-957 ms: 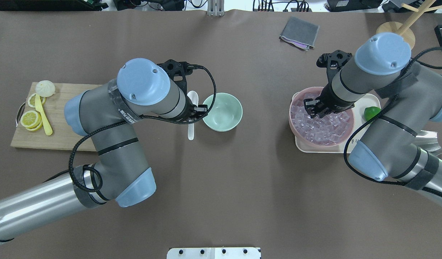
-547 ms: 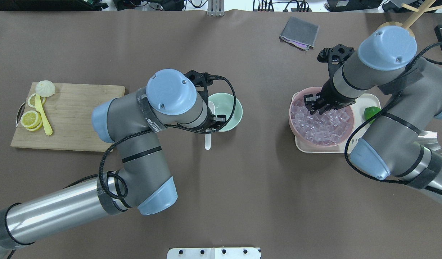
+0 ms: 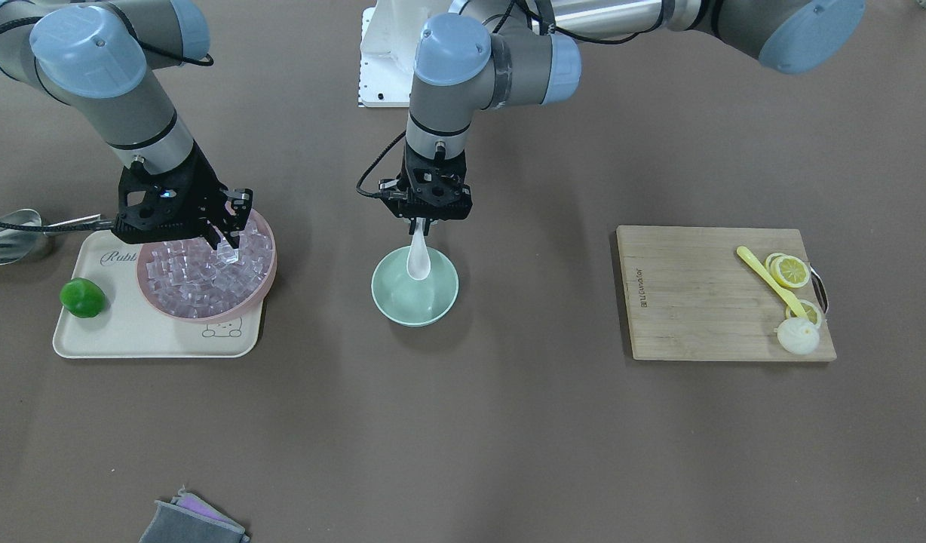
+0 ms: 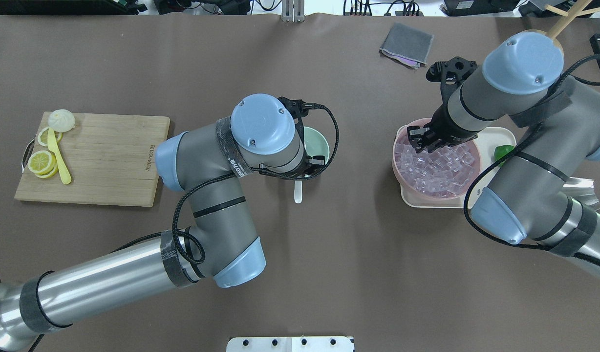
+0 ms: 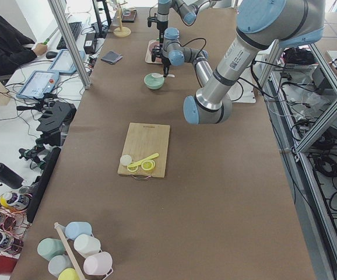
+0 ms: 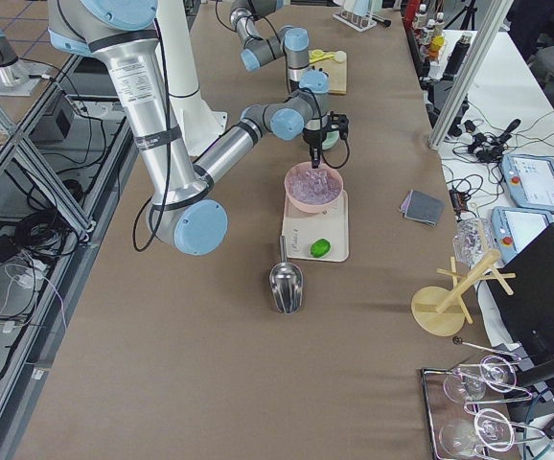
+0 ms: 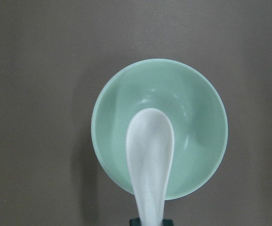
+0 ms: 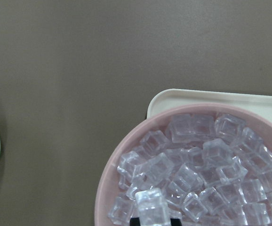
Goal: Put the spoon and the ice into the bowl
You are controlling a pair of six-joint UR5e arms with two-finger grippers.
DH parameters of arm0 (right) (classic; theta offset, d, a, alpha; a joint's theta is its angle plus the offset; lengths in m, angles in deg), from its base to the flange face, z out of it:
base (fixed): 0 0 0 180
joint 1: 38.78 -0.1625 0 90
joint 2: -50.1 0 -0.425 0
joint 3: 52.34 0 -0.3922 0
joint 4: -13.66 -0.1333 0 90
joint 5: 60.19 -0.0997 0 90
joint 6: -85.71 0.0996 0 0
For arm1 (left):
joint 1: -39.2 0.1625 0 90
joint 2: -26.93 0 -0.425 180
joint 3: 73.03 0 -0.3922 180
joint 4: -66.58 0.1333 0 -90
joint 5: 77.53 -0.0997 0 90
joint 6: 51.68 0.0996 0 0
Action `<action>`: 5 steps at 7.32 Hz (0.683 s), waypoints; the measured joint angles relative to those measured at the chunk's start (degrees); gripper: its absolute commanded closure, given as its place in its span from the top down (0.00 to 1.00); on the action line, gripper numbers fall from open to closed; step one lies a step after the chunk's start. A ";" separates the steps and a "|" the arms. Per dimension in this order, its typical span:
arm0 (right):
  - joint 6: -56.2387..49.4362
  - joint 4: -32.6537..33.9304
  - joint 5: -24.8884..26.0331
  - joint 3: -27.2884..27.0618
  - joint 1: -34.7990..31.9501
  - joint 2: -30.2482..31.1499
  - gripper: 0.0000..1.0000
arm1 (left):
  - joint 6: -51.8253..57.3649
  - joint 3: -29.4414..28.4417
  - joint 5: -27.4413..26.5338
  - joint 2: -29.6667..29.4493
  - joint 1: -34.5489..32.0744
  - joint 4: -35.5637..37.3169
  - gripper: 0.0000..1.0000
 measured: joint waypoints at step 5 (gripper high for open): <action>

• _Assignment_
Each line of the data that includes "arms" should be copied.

• _Answer to the problem_
You are controlling a pair of six-joint UR5e arms with two-finger grippers.
Action `<action>`: 5 steps at 7.32 Hz (0.683 s), waypoints; the measured joint angles relative to those measured at the chunk's start (degrees); gripper: its absolute commanded closure, given as its place in its span from the top down (0.00 to 1.00); on the action line, gripper numbers fall from open to closed; step one lies a step after the chunk's start. A ";" separates the steps and a "|" the arms. Per dimension in this order, its typical span:

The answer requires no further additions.